◆ **Work instructions**
Leave out the pictures and output the data verbatim.
----
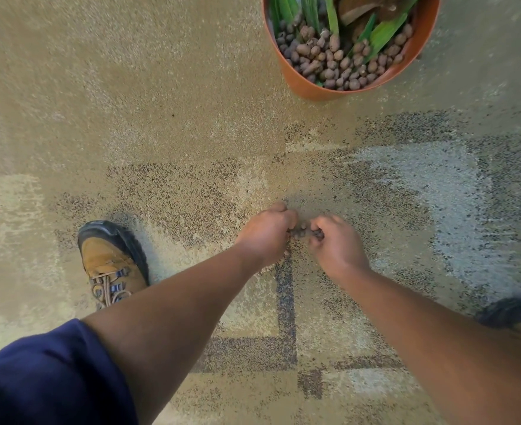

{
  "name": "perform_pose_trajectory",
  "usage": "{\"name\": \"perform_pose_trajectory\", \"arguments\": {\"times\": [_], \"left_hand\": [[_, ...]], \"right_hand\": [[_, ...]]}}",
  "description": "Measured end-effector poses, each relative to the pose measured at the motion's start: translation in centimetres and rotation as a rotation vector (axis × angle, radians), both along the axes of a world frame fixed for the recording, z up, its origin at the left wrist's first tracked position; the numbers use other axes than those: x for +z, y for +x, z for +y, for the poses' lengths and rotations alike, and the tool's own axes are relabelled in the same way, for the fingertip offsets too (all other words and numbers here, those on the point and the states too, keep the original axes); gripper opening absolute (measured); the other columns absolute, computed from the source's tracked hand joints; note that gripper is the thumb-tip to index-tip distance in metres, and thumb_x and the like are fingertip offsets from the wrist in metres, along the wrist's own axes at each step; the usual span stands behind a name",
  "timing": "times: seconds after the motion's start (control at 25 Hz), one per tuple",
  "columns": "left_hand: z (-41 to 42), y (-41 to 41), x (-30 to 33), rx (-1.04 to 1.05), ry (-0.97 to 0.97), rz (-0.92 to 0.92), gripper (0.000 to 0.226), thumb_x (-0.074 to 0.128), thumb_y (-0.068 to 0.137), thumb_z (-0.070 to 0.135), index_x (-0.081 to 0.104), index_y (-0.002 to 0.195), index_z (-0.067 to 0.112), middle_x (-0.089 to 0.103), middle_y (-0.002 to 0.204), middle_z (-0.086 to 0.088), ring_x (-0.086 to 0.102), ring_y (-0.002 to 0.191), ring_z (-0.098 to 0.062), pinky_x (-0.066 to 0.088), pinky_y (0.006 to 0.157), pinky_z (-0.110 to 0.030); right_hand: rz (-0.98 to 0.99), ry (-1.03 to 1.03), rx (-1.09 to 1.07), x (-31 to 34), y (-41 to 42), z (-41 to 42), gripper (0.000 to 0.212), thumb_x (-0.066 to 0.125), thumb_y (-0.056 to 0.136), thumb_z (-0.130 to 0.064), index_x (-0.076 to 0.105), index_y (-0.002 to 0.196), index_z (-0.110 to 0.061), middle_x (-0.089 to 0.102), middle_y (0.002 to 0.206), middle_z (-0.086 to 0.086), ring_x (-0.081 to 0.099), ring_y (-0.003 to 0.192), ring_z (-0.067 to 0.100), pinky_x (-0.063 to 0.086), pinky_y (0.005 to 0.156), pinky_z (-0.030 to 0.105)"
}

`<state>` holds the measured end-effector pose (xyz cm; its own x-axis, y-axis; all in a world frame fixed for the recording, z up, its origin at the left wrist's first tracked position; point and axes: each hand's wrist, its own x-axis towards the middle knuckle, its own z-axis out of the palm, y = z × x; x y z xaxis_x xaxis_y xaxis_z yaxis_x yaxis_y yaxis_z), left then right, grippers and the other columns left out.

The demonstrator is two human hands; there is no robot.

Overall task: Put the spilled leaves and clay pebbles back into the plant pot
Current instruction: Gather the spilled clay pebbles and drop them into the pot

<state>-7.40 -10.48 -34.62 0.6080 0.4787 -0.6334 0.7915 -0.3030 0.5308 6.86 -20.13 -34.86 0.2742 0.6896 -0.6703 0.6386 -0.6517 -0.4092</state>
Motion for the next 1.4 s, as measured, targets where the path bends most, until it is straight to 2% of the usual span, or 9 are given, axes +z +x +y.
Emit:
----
◆ **Task result**
{
  "name": "perform_pose_trajectory",
  "usage": "{\"name\": \"perform_pose_trajectory\", \"arguments\": {\"times\": [_], \"left_hand\": [[_, ...]], \"right_hand\": [[_, ...]]}}",
  "description": "Measured end-effector poses, each relative to the pose measured at the motion's start: translation in centimetres and rotation as a rotation vector (axis × angle, radians), both along the axes of a world frame fixed for the recording, z up, its origin at the left wrist's first tracked position; the numbers use other axes than those: x for +z, y for +x, z for +y, for the poses' lengths and rotations alike, and the tool's own axes are relabelled in the same way, for the fingertip offsets too (all other words and numbers here, those on the point and the states too, keep the original axes); gripper opening absolute (measured); the other columns absolute, computed from the source's tracked hand joints; note that gripper is the thumb-tip to index-tip distance in metres, and thumb_x and the like are fingertip offsets from the wrist in metres, along the wrist's own axes at each step; the usual span stands behind a name",
  "timing": "times: seconds after the motion's start (control at 25 Hz), one per tuple",
  "columns": "left_hand: z (-41 to 42), y (-41 to 41), x (-30 to 33), rx (-1.04 to 1.05), ry (-0.97 to 0.97), rz (-0.92 to 0.92), gripper (0.000 to 0.226), thumb_x (-0.074 to 0.128), thumb_y (-0.068 to 0.137), thumb_z (-0.070 to 0.135), index_x (-0.081 to 0.104), index_y (-0.002 to 0.195), index_z (-0.067 to 0.112), middle_x (-0.089 to 0.103), middle_y (-0.002 to 0.204), middle_z (-0.086 to 0.088), ring_x (-0.086 to 0.102), ring_y (-0.002 to 0.191), ring_z (-0.098 to 0.062), pinky_x (-0.066 to 0.088), pinky_y (0.006 to 0.157), pinky_z (-0.110 to 0.030); right_hand: rz (-0.98 to 0.99), ry (-1.03 to 1.03), rx (-1.09 to 1.07), x (-31 to 34), y (-41 to 42), z (-41 to 42), gripper (0.000 to 0.212), thumb_x (-0.066 to 0.125), thumb_y (-0.056 to 0.136), thumb_z (-0.130 to 0.064), index_x (-0.076 to 0.105), index_y (-0.002 to 0.196), index_z (-0.110 to 0.061), middle_x (-0.089 to 0.102), middle_y (0.002 to 0.206), middle_z (-0.086 to 0.086), ring_x (-0.081 to 0.099), ring_y (-0.003 to 0.192), ring_z (-0.067 to 0.100), pinky_x (-0.063 to 0.086), pinky_y (0.005 to 0.156), pinky_z (-0.030 to 0.105)"
}

`<state>` holds the measured end-effector pose (xyz cm; its own x-axis, y-axis; all in a world frame fixed for the recording, z up, its origin at the left wrist's first tracked position; point and axes: each hand's wrist, its own x-axis towards the middle knuckle, its own z-axis out of the palm, y = z × x; x y z xaxis_x xaxis_y xaxis_z yaxis_x yaxis_y yaxis_z), left then right, grippers and the other columns left out.

The demonstrator is two human hands; there is no robot.

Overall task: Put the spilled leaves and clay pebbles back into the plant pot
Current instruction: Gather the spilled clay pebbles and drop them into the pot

<state>-7.40 -10.48 -34.62 0.6080 0.4787 -0.6334 0.7915 -0.3030 0.5308 6.86 -20.13 -34.86 0.2742 0.6896 -0.6703 0.6386 -0.6517 -0.4092</state>
Motion for the next 1.4 s, as measured, targets where the path bends most, until it is straight to 2% of the usual span, or 9 are given, axes +z +x +y.
Emit:

The response has been given in full.